Information supplied

┌────────

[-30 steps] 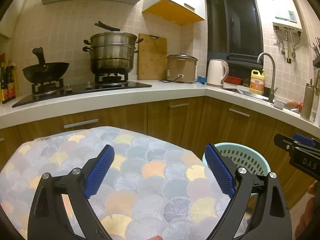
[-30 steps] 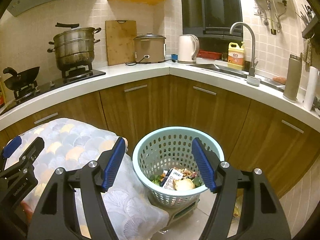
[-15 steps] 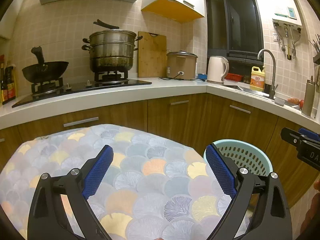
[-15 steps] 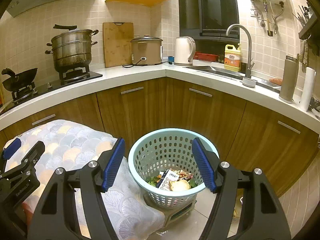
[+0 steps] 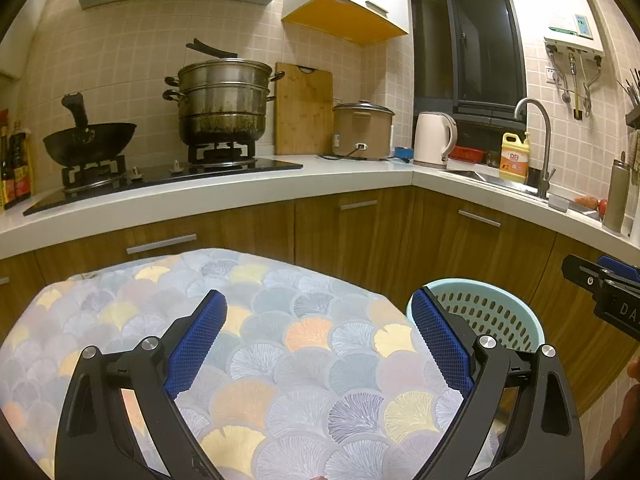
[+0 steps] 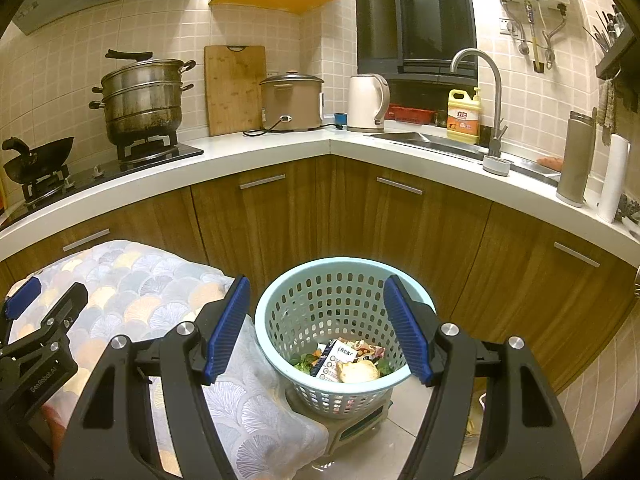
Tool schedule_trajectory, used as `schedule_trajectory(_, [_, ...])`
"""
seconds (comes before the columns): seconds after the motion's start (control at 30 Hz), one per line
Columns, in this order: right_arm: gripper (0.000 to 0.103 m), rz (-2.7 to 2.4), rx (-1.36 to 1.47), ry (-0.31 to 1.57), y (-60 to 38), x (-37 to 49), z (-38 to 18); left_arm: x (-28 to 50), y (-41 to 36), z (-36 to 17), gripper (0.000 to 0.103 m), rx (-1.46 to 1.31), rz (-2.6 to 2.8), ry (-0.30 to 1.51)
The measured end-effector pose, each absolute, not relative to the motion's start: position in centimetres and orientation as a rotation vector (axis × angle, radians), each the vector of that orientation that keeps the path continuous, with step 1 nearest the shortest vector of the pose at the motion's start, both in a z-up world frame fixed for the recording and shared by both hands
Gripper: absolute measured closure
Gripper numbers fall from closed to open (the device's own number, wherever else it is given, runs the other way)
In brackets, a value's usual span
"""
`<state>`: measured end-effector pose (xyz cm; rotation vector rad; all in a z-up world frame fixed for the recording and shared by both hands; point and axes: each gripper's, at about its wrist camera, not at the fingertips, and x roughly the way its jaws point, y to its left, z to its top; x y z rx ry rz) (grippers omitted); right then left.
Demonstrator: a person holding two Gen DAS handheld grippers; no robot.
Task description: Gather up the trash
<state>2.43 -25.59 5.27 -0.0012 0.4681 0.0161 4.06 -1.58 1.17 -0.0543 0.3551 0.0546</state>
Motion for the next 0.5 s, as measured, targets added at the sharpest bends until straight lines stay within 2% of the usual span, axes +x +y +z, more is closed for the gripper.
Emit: schedule_trajectory(0.5, [0.038, 0.017, 0.0, 0.47, -25.69, 2.39, 5.24, 4.25, -1.29, 1.22, 0.012, -0.054, 0.053, 0.36])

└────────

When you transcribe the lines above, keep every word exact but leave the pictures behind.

[-30 steps] 
[-30 steps] 
[-15 steps] 
[-15 steps] 
[+0 steps] 
[+0 steps] 
Tool schedule_trajectory, used as `schedule_trajectory(_, [_, ...])`
"""
seconds (comes before the columns): seconds after the motion's start (control at 30 Hz), one per line
Columns, in this order: right_arm: gripper (0.000 to 0.103 m), rz (-2.7 to 2.4), rx (-1.36 to 1.47), ry (-0.31 to 1.57), y (-60 to 38), x (-37 to 49), z (-38 to 18); left_arm: x (-28 to 50), y (-41 to 36), z (-36 to 17), gripper (0.000 to 0.103 m), rx (-1.46 to 1.31), rz (-2.6 to 2.8), ry (-0.30 to 1.51)
The measured end-effector pose, each absolute, not relative to the motion's start: position in centimetres and orientation as a rotation vector (axis × angle, radians), each the vector of that orientation that keeps the path continuous, with step 1 nearest the shortest vector of the pose at the motion's start, both in a z-up world frame fixed for the recording and shared by both hands
Gripper: absolute measured closure
Gripper numbers fall from closed to open (the device's own number, wherever else it is given, runs the other way)
In brackets, a value's usual span
"""
`<state>`: measured end-effector pose (xyz cm; rotation vector rad; all in a z-up world frame fixed for the recording and shared by both hands; point and axes: each gripper's, at about its wrist camera, not at the fingertips, and x roughly the way its jaws point, y to its left, z to its top; x y z rx ry rz) (grippers omitted); right then left.
Demonstrator: a person holding two Gen DAS handheld grippers; no robot.
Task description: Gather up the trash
<state>2.43 -25.59 5.27 -0.0012 0.4681 0.0161 4.06 -1.58 1.17 -0.0543 0.3551 0.0546</state>
Motion for the next 0.5 s, as measured, targets added at the sharpest bends until straight lines stay within 2% of the usual span, axes +x +y +z, more is closed for the gripper.
Emit: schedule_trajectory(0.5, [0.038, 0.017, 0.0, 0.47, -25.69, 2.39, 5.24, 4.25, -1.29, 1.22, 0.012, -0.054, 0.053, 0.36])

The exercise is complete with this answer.